• EXERCISE DESCRIPTION: Down to the last line, reproduce the data below exactly.

--------------------------------

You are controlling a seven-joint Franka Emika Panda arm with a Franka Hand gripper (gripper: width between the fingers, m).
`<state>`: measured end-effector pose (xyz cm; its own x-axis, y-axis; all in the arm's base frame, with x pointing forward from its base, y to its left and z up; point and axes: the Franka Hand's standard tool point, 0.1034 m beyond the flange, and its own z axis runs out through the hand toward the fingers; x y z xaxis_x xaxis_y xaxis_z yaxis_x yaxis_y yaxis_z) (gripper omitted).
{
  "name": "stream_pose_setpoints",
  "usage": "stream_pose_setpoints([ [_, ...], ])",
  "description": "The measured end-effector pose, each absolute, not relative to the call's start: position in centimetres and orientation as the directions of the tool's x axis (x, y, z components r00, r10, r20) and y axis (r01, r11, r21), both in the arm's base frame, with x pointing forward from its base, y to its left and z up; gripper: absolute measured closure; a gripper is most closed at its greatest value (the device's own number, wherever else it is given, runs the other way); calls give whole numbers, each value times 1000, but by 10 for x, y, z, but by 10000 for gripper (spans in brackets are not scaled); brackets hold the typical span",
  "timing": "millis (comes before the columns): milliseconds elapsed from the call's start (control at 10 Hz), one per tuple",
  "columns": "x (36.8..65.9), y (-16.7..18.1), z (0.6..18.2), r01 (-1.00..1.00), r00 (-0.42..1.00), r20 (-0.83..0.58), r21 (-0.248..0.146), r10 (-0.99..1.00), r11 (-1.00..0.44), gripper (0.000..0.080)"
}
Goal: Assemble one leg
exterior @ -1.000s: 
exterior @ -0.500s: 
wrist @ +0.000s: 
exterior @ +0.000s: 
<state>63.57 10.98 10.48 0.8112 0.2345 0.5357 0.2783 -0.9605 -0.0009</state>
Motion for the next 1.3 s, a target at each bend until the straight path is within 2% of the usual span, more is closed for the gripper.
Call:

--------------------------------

• RESPONSE BELOW:
You are controlling a seven-joint Franka Emika Panda arm with a Franka Hand gripper (gripper: width between the fingers, m).
`<state>`: measured end-effector pose (xyz cm; its own x-axis, y-axis; all in the arm's base frame, with x pointing forward from its base, y to its left and z up; point and axes: the Franka Hand's standard tool point, 0.1034 m beyond the flange, and its own z axis runs out through the hand toward the fingers; x y z xaxis_x xaxis_y xaxis_z yaxis_x yaxis_y yaxis_z) (gripper omitted).
{
  "name": "stream_pose_setpoints",
  "usage": "stream_pose_setpoints([ [_, ...], ])",
  "description": "The measured end-effector pose, each absolute, not relative to the call's start: position in centimetres and orientation as the directions of the tool's x axis (x, y, z components r00, r10, r20) and y axis (r01, r11, r21), both in the arm's base frame, with x pointing forward from its base, y to its left and z up; gripper: absolute measured closure; a gripper is most closed at its greatest value (the device's own number, wherever else it is given, runs the other way); calls give whole numbers, each value times 1000, but by 10 for x, y, z, but by 10000 for gripper (spans in brackets are not scaled); brackets hold the typical span",
  "timing": "millis (comes before the columns): milliseconds elapsed from the call's start (control at 10 Hz), one per tuple",
  "columns": "x (36.8..65.9), y (-16.7..18.1), z (0.6..18.2), r01 (-1.00..1.00), r00 (-0.42..1.00), r20 (-0.83..0.58), r21 (-0.248..0.146), r10 (-0.99..1.00), r11 (-1.00..0.44), gripper (0.000..0.080)"
}
Goal: Assemble one leg
exterior @ -1.000s: 
exterior @ -0.500s: 
wrist @ +0.000s: 
exterior @ +0.000s: 
<state>63.57 10.98 10.48 0.8112 0.2345 0.5357 0.2783 -0.9605 -0.0009</state>
Motion for the next 1.3 s, a target at each bend until the straight path is within 2% of the usual span, more is closed for the gripper.
Call:

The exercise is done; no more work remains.